The silent death...

(Latest Update: Jun/2020)

Does it make U feel uneasy ( once in a while ) of not being in control of something? 
Have you ever experienced that such an uneasy feeling grows on you with time?

OR... 

RU the type of person who takes it easy  -  "What I don't know, I don't care to know..." ?  


Whatever type of person you're considering yourself to be, I'd suggest to spend 10 minutes to find out what the heck this guy is talking about. 




A music data collection, and this is what this is all about, can be considered quite a treasure. 

It's not about the TerraBytes, the number of tracks, and it's not necessarily all the money that went into such a collection.
 
To me it's all the passion, all the hours and work and enthusiasm to build and shape your very own and personal audio collection that makes it a treasure, your very own treasure. 

Therefore protecting such a treasure should be of highest priority to all of us, all of us who actually care about it. 

To do that properly - protecting that treasure - you need to get on top of things. To get on top of things requires ambition, knowledge and actions  - yep - I'm talking about work, it's your job to get it done!

Why am I bringing all this up? 

One day I realized I lost valuable audio files and several files got corrupted. And I also realized that I never realized I've even been cultivating these losses and corruption for quite some time.

It was time to get my act together.


What's been happening?

Many of us spend hundreds of hours to shape and maintain our audio collections.
We rip it.
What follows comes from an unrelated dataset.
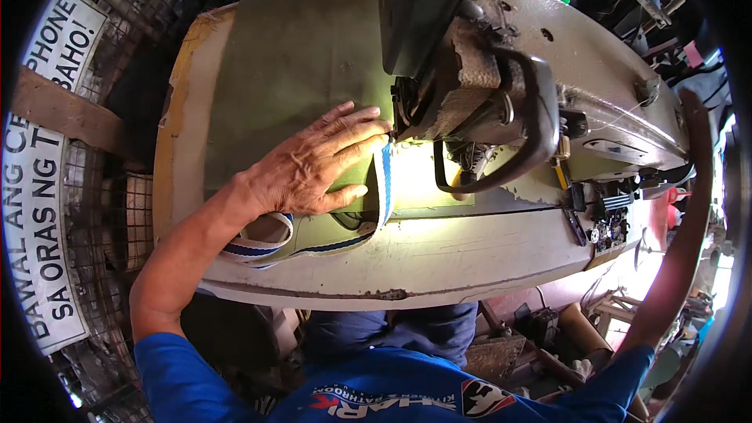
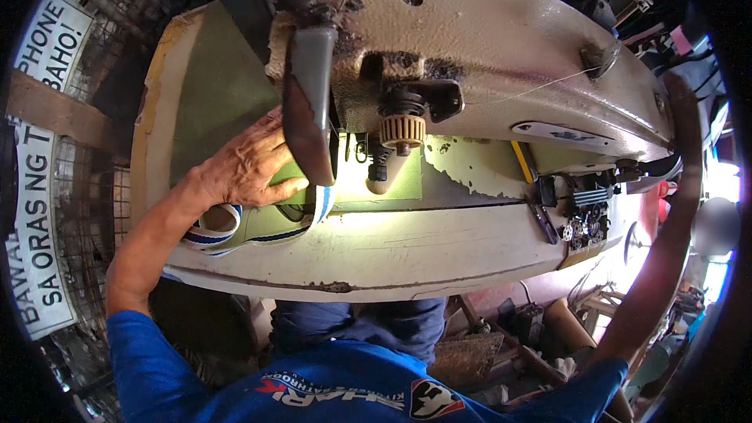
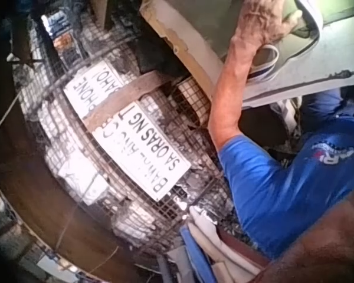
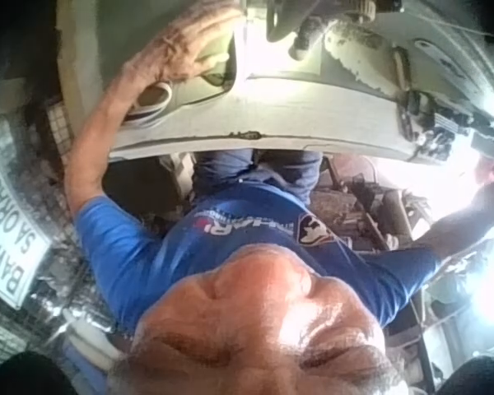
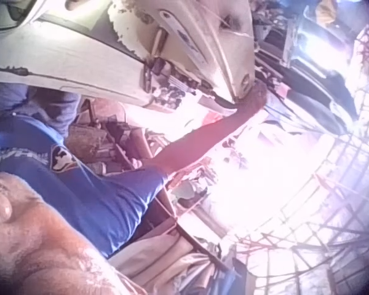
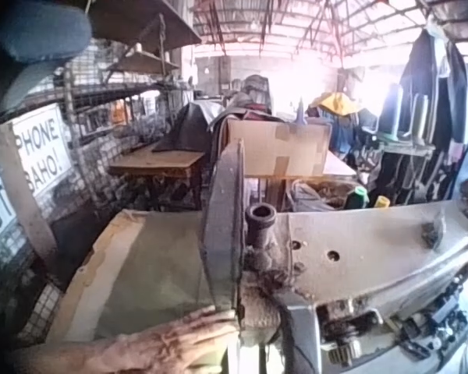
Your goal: The recorder uses an industrial sewing machine to sew straps and finish a green tote bag.
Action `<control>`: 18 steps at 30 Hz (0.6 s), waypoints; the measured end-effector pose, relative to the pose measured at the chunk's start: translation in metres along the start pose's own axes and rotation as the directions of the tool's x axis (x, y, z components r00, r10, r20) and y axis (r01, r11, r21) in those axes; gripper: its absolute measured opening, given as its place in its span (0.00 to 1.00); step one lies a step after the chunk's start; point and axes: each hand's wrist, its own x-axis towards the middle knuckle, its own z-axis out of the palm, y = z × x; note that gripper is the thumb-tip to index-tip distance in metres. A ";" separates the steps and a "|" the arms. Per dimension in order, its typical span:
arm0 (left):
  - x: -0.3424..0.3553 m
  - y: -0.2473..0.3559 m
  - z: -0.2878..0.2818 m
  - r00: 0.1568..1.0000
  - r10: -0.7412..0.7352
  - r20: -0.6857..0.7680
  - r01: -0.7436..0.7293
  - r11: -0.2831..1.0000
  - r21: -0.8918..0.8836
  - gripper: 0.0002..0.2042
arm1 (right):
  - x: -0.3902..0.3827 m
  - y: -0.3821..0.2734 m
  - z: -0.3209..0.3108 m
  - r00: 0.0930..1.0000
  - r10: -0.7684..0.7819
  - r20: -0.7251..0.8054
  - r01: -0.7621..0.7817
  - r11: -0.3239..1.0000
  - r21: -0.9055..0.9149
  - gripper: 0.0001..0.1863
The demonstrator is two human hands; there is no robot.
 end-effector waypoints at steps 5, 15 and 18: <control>0.000 -0.003 -0.003 0.997 -0.001 0.074 0.001 1.000 -0.003 0.30 | -0.094 0.030 0.091 0.914 0.055 -0.403 -0.053 0.998 0.016 0.21; 0.003 0.001 -0.007 0.999 -0.042 0.022 0.044 0.996 -0.076 0.29 | -0.100 -0.061 0.046 0.743 0.501 -0.443 -0.181 0.788 0.589 0.24; 0.002 0.003 -0.005 0.998 -0.051 0.029 0.051 0.999 -0.018 0.30 | -0.062 -0.043 0.007 0.864 0.383 -0.327 -0.147 0.812 0.564 0.24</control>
We rip it a 2nd time. We get the tags right. We find the right cover-arts.  

We re-encode or transcode the data. Some of us add replay-gain tags. We change
filenames and 
directory structures. We copy the data from a to b to c. We do this or that. 
Yes. We - is also me.

And yes. Many of the folks out there run backups being well aware that hundreds 
of hours shouldn't be wasted by facing a catastrophic hardware or software failure or much easier even a simple user error.
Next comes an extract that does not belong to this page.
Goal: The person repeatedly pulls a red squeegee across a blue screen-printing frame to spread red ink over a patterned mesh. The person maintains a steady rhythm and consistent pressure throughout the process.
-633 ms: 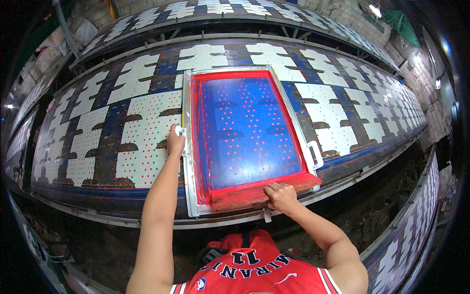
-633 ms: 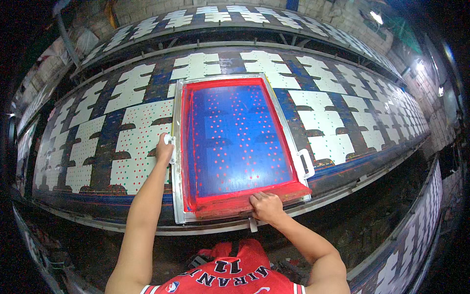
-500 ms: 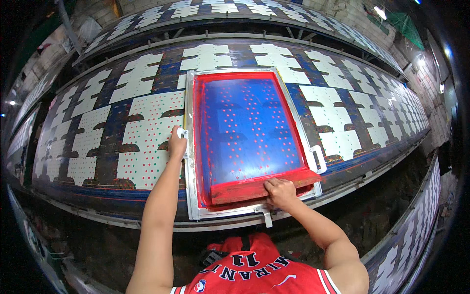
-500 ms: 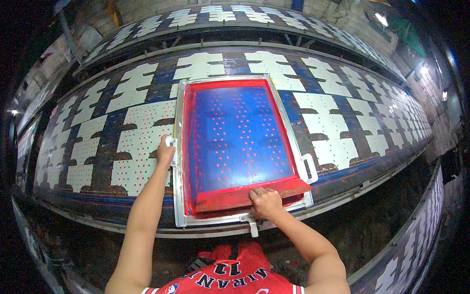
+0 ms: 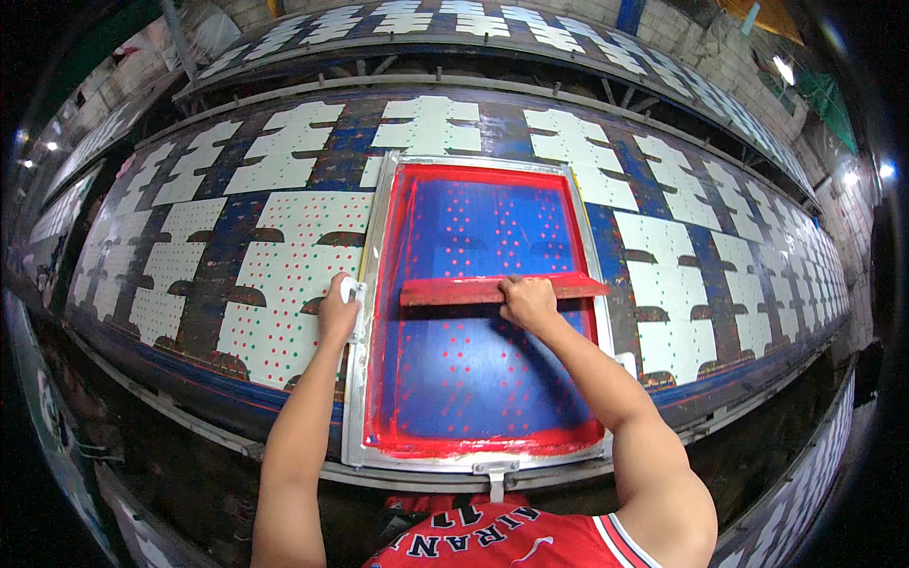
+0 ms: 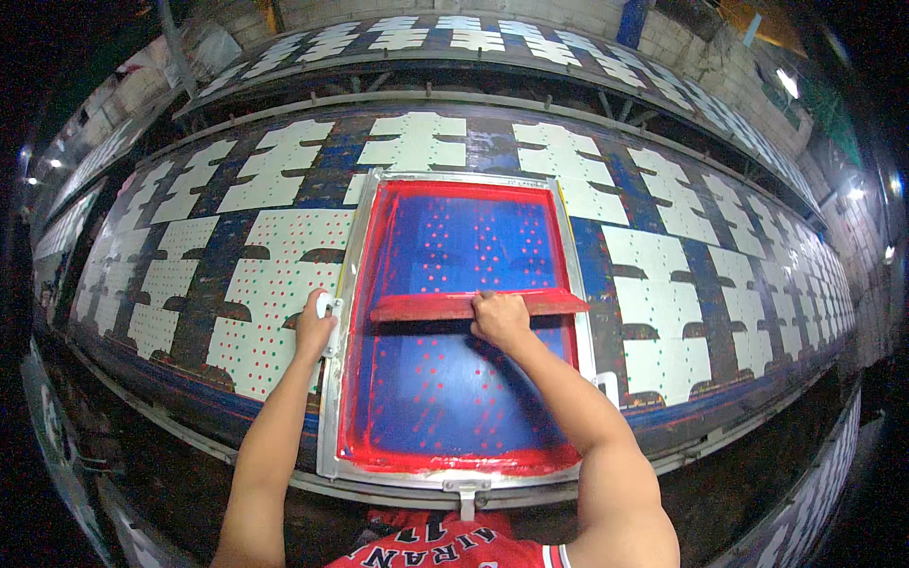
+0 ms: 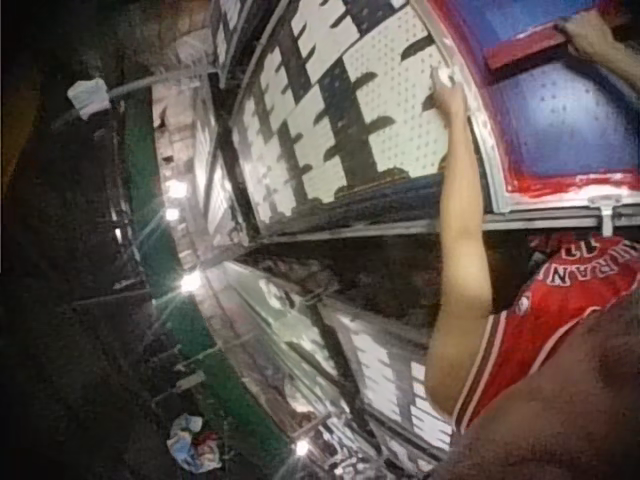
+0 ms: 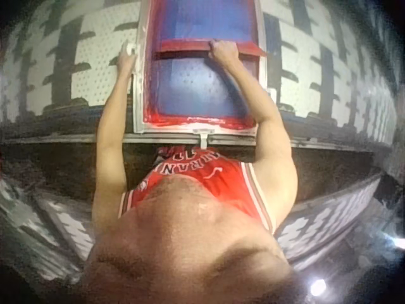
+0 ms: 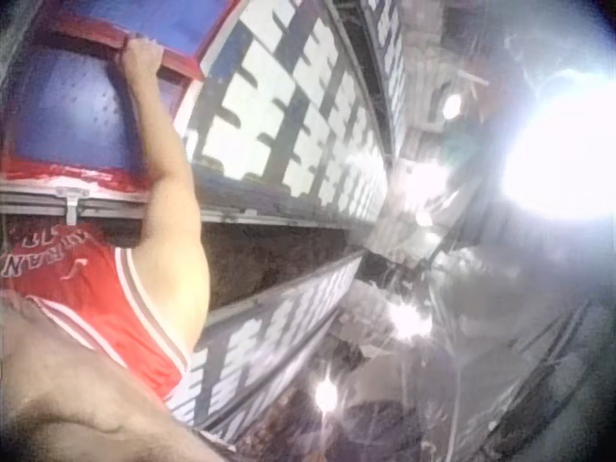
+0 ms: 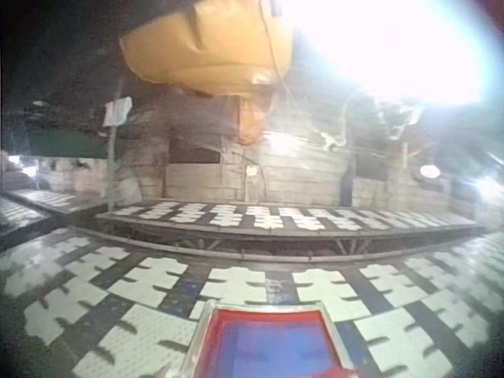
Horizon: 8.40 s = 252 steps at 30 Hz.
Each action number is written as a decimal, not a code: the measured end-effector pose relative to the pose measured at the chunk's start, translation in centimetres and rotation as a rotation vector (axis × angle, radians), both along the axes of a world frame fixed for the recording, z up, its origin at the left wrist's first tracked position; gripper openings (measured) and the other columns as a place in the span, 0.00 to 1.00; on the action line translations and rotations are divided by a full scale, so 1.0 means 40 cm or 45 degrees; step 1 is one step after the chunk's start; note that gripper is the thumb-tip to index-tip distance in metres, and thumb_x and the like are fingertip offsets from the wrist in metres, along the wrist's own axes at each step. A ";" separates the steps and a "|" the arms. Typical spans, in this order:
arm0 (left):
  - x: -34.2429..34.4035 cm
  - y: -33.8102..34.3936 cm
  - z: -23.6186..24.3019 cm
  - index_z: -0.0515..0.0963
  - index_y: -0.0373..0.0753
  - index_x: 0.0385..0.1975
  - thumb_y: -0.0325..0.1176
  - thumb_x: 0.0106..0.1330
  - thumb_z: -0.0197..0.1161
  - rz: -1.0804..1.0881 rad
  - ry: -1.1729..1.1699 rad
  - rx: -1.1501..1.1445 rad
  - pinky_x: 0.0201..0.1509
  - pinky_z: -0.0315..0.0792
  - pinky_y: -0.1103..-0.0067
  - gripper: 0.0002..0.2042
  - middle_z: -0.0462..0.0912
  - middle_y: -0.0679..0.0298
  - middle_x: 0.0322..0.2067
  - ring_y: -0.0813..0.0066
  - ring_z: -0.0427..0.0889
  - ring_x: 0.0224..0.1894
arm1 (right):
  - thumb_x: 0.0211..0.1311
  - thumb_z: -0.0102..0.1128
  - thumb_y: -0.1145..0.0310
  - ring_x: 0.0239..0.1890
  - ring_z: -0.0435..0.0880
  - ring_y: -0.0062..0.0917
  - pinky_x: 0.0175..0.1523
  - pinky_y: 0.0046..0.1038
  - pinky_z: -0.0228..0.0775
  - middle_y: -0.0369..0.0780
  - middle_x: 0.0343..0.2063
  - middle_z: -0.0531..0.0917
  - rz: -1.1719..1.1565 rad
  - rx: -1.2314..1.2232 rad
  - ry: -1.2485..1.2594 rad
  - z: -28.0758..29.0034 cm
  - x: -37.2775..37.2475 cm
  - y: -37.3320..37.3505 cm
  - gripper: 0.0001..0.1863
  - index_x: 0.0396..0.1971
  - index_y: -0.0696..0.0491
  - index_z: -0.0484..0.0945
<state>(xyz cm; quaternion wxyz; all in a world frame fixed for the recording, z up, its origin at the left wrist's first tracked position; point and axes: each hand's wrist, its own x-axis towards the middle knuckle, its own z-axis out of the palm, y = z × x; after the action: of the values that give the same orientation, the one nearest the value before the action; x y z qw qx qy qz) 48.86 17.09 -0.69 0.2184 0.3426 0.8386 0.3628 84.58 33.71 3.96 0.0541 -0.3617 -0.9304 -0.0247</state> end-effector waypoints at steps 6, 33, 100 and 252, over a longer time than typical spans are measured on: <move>0.015 0.000 0.026 0.70 0.50 0.63 0.24 0.59 0.65 0.019 0.050 -0.008 0.51 0.77 0.62 0.30 0.86 0.47 0.43 0.47 0.86 0.46 | 0.45 0.64 0.63 0.34 0.90 0.40 0.38 0.44 0.83 0.43 0.35 0.88 -0.018 0.036 -0.003 -0.027 -0.110 0.297 0.15 0.36 0.48 0.87; 0.027 -0.003 0.041 0.72 0.47 0.61 0.22 0.58 0.67 0.047 -0.069 0.020 0.50 0.77 0.67 0.29 0.87 0.54 0.40 0.58 0.87 0.44 | 0.47 0.63 0.62 0.41 0.90 0.46 0.47 0.47 0.83 0.52 0.36 0.89 -0.072 -0.053 -0.039 0.028 -0.313 0.785 0.15 0.32 0.54 0.89; -0.047 0.031 -0.065 0.72 0.49 0.65 0.20 0.55 0.64 -0.044 0.100 0.133 0.59 0.75 0.64 0.33 0.85 0.50 0.52 0.53 0.84 0.55 | 0.62 0.67 0.62 0.61 0.78 0.52 0.67 0.44 0.69 0.59 0.56 0.79 -0.617 -0.297 0.812 0.144 0.595 -0.454 0.29 0.58 0.63 0.76; 1.280 0.433 0.006 0.73 0.42 0.61 0.33 0.60 0.68 0.083 0.285 -0.079 0.50 0.76 0.54 0.27 0.87 0.42 0.41 0.39 0.86 0.46 | 0.42 0.64 0.66 0.27 0.89 0.41 0.33 0.43 0.82 0.46 0.27 0.87 0.010 0.049 0.172 0.018 1.320 0.356 0.10 0.26 0.53 0.85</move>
<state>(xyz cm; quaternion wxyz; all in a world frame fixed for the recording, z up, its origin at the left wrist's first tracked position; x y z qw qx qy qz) 100.07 34.42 -0.45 0.1220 0.3467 0.8793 0.3030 137.38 47.96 4.67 0.1238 -0.3577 -0.9254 -0.0177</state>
Over years and even decades you're living side by side to your collection. During all these years you trust your HW, OS (operating system) and integrated tools that the integrity of your data is been taken care of. You basically assume that nobody messes with your valuable data.

And here it is. The reason everybody should be feeling uneasy about all this!

You trust, You assume...

...it'll be all right.


I'm now telling you -- it's not gonna be all right!
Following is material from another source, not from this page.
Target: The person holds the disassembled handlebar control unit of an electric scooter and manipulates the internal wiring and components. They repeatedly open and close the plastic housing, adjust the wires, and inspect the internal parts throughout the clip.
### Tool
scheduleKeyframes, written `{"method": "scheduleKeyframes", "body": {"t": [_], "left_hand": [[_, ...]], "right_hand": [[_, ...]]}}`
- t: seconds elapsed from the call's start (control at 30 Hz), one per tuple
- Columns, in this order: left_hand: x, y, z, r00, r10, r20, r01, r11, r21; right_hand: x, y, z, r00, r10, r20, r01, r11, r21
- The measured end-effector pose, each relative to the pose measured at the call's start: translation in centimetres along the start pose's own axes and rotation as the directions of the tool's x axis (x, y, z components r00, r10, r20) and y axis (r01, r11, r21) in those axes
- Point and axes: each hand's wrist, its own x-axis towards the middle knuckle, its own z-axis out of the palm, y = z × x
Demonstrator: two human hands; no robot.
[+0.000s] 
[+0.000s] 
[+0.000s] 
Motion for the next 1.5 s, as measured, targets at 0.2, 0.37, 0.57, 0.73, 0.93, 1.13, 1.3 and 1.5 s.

Because by coincidence I realized that there's a tool and a feature that can prove your assumption right or wrong.  

Over the last weekend I ran a time consuming data analysis.  Surpise, Surprise! 

I figured that 30 audio files got corrupted. 30 files. And guess what. Not any of the corrupted files belonged to the same album. That means about 30 albums were incomplete or better corrupted. I hear you. Who cares about 30 files out of thousands. I do. I tried to outline the why earlier.

Anyhow. That result really surprised me. I thought I'd be doing things right. 
Obviously the way I've been handling my collection must have had some weak spots. I simply underestimated the situation.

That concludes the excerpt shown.